= Work item =
Repeat everything in the data exactly except images.

Collected data: Begin

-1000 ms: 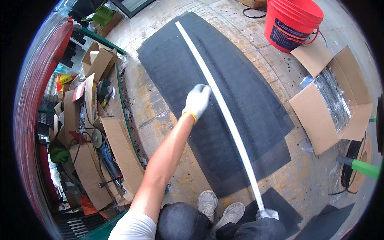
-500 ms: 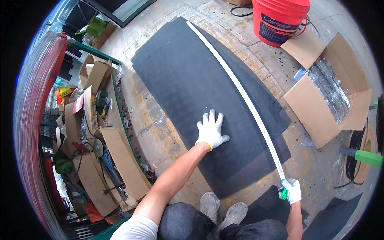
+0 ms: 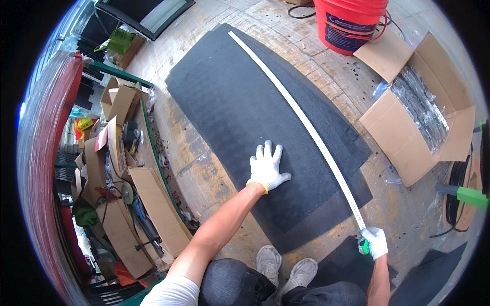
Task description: The person measures several black rectangular mats on the floor using a tape measure. They repeatedly extend the tape measure across the mats, reposition it, and retract it, then move to different mats to repeat the process.
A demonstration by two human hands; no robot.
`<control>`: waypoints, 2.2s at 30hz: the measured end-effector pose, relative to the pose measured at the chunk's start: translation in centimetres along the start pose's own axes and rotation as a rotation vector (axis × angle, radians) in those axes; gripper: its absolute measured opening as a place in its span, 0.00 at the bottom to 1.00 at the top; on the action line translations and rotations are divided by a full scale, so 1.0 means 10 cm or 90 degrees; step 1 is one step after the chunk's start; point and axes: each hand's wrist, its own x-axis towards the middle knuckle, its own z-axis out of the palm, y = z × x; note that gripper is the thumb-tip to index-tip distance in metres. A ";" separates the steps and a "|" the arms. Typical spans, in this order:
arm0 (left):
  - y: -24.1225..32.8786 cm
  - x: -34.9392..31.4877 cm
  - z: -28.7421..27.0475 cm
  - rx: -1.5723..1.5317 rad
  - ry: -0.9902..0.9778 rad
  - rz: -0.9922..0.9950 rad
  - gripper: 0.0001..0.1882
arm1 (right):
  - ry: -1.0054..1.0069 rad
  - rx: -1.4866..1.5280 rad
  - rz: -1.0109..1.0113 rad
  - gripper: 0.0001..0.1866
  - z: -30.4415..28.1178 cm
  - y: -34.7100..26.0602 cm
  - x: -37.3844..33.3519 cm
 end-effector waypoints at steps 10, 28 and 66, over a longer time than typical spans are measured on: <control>0.01 0.00 -0.02 0.000 0.000 0.002 0.59 | 0.019 0.030 0.036 0.11 -0.23 0.16 0.03; -0.18 0.09 0.20 0.037 0.042 0.082 0.57 | 0.104 -0.208 0.074 0.19 -0.38 -0.16 0.20; -0.13 -0.03 -0.03 -0.022 0.027 0.064 0.55 | 0.132 -0.205 0.018 0.16 -0.42 -0.05 0.42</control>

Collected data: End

= Answer space =
-1000 ms: 
-500 ms: 
+0 ms: 
Task description: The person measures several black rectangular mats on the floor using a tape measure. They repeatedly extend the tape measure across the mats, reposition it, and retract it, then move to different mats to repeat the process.
A demonstration by two human hands; no robot.
`<control>`: waypoints, 2.2s at 30hz: the measured end-effector pose, relative to the pose measured at the chunk's start: translation in centimetres along the start pose's own axes and rotation as a rotation vector (axis × angle, radians) in those axes; gripper: its absolute measured opening as a place in its span, 0.00 at the bottom to 1.00 at the top; on the action line translations and rotations are divided by a full scale, so 1.0 means 10 cm or 90 degrees; step 1 is one step after the chunk's start; point and axes: each hand's wrist, its own x-axis towards the middle knuckle, its own z-axis out of the palm, y = z × x; note that gripper is the thumb-tip to index-tip distance in metres. A ";" separates the steps and a "|" the arms. Typical spans, in this order:
arm0 (left):
  - y: -24.1225..32.8786 cm
  - x: -34.9392..31.4877 cm
  - z: -28.7421..27.0475 cm
  - rx: -1.5723..1.5317 rad
  - ry: -0.9902..0.9778 rad
  - rz: -0.9922..0.9950 rad
  - gripper: 0.0001..0.1882
arm1 (right):
  - ry: -1.0054..1.0069 rad
  - rx: -1.4866..1.5280 rad
  - rz: -1.0109..1.0113 rad
  - gripper: 0.0001..0.1866
  - z: -30.4415..28.1178 cm
  - y: -34.7100..26.0602 cm
  - x: -37.3844..33.3519 cm
 end-effector waypoints at steps 10, 28 and 66, over a longer time than typical spans are measured on: <control>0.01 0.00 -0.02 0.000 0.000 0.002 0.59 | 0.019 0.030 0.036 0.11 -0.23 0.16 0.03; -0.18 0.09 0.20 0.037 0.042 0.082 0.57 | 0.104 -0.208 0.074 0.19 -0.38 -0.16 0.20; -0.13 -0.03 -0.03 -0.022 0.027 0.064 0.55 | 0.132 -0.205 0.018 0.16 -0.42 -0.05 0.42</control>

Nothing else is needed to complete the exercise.